The ITC could be summed up with the phrase “automated precision.” Everywhere throughout the facility there were digital readouts measuring incubation conditions. Vaccinations of eggs and chicks is done by robotic arms as eggs and chicks are moved by conveyor belt. The automation is so complete that, unless a chick is judged to be unfit, eggs and chicks are never touched by humans after the fertilized eggs are brought into the facility.

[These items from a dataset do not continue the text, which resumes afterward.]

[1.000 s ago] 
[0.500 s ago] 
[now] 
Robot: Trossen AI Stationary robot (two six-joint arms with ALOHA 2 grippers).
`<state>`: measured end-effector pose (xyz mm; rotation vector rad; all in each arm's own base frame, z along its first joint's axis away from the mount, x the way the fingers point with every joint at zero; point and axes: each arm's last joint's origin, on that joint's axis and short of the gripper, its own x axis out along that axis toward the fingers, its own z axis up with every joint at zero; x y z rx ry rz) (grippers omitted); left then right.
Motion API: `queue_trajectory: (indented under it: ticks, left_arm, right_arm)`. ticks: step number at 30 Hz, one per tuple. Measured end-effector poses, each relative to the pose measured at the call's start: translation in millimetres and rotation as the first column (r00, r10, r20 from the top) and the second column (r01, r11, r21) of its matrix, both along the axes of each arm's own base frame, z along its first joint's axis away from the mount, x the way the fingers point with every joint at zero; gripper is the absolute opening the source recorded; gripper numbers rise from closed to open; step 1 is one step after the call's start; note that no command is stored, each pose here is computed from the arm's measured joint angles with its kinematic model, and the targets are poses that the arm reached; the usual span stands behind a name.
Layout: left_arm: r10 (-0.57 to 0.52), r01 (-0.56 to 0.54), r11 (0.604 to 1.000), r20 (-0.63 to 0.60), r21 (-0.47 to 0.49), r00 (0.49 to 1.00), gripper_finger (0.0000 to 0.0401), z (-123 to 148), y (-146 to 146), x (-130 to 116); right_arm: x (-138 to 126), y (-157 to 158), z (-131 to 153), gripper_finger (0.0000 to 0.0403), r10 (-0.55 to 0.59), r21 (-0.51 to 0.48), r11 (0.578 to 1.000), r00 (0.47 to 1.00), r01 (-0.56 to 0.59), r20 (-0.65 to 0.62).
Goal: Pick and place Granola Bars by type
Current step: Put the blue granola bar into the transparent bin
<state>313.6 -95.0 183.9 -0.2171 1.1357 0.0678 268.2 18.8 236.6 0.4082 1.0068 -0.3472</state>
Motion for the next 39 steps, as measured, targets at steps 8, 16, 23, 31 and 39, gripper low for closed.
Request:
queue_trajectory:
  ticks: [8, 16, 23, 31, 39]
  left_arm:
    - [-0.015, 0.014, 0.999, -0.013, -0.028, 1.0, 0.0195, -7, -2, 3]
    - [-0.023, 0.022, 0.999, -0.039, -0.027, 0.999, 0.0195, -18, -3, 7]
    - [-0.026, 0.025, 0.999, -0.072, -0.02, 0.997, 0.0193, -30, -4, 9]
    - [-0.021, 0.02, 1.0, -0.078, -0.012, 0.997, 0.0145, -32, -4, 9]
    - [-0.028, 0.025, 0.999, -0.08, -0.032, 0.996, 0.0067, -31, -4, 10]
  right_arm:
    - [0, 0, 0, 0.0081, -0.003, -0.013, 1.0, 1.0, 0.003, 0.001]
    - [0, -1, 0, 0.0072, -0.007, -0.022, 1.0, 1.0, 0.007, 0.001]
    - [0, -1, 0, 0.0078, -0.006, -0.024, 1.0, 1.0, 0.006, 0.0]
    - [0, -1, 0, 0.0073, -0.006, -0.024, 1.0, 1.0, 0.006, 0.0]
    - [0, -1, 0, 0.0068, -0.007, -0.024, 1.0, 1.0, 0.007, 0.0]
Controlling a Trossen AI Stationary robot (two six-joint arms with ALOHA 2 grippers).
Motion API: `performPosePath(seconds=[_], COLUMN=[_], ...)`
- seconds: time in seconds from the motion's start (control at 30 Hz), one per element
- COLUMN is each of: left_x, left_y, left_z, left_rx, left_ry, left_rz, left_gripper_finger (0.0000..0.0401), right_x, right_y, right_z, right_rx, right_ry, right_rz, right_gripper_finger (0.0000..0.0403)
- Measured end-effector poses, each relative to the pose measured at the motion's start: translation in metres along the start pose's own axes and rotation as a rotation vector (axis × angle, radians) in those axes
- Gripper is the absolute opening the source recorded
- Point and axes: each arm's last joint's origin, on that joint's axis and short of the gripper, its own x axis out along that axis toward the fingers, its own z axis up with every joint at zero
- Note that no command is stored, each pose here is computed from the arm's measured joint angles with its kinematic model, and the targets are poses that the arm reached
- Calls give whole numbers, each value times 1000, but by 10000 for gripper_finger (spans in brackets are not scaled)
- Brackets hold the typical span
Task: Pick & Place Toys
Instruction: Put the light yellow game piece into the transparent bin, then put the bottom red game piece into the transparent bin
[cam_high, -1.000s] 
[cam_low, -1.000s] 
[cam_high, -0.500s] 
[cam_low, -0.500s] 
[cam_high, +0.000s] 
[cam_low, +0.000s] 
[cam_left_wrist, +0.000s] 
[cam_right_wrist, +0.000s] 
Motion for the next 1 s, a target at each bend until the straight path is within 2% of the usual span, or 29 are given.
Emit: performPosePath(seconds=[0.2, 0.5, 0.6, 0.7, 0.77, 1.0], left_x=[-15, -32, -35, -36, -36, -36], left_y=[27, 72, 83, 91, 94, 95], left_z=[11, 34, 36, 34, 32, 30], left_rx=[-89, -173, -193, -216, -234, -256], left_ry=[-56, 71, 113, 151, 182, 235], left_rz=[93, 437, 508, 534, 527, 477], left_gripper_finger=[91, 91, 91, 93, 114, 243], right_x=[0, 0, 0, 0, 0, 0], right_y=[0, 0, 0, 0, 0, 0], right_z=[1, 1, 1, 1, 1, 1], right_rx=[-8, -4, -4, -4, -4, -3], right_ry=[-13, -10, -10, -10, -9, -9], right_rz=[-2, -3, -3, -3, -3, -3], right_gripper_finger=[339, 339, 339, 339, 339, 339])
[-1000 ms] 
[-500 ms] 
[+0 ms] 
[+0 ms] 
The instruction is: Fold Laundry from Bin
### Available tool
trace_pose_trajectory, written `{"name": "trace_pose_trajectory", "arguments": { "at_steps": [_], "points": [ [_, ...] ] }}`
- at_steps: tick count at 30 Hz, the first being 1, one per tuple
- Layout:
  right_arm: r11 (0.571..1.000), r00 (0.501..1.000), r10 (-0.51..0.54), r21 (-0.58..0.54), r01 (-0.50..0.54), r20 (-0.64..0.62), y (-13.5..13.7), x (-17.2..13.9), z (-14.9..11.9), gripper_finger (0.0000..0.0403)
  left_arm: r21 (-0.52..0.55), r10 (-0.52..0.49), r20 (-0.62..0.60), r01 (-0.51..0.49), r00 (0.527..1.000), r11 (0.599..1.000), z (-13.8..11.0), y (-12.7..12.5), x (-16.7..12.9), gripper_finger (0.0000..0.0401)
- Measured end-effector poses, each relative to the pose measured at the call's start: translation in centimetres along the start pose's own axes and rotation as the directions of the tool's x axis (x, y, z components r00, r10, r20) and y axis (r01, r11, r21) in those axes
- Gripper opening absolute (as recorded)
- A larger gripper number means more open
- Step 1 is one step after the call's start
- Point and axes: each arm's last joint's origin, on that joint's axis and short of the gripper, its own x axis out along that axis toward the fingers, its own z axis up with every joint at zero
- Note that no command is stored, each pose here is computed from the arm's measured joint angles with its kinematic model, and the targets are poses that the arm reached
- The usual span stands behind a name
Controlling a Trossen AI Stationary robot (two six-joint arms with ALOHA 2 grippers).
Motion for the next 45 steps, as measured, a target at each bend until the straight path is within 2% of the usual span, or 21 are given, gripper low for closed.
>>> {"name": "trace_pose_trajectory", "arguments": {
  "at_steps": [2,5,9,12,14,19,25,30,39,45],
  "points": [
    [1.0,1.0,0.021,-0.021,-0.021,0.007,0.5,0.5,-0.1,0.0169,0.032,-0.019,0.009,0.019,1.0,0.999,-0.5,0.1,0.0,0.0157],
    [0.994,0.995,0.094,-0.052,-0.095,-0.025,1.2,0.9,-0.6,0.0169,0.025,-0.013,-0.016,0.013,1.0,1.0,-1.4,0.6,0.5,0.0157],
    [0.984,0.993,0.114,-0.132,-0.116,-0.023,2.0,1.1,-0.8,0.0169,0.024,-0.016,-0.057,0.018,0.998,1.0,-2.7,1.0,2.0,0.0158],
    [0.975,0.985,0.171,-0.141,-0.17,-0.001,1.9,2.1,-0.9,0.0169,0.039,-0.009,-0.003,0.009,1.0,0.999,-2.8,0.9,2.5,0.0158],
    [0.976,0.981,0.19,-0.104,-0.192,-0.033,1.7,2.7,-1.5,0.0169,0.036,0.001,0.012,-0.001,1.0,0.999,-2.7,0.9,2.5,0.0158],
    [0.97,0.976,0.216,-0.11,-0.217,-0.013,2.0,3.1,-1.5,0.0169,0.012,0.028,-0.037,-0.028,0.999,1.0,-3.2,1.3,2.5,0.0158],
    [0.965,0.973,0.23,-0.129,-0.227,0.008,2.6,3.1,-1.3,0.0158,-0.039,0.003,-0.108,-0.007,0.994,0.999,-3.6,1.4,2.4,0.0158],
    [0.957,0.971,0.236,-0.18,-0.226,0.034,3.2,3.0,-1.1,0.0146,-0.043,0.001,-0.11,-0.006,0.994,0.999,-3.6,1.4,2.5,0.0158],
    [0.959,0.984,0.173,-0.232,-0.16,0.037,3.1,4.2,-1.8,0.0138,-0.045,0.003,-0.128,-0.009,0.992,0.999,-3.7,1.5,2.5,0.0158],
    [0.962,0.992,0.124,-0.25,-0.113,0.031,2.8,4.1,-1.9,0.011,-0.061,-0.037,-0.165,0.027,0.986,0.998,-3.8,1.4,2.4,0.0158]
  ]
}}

Vaccinating eggs and chicks is understandably different than for larger animals. The Tyson tour guides explained that eggs are vaccinated by short needles piercing the egg shell on day 18.5 of incubation. The vaccine is injected into the air pocket inside the egg. When the hours-old chicks are vaccinated, they are sprayed with the vaccine solution. The chicks either inhale the spray, it absorbs through mucosal membranes, or they preen it off their fluff and ingest it that way.
The chicken-focused day saw the tour digging into some Southern favorites for lunch—fried chicken, biscuits and gravy, coleslaw, green beans, cobbler, and (of course) a lot of sweet tea—and ending the day on a riverboat. We cruised on Table Rock Lake in Branson, MO aboard the Branson Belle Showboat for dinner and a show that really rocked.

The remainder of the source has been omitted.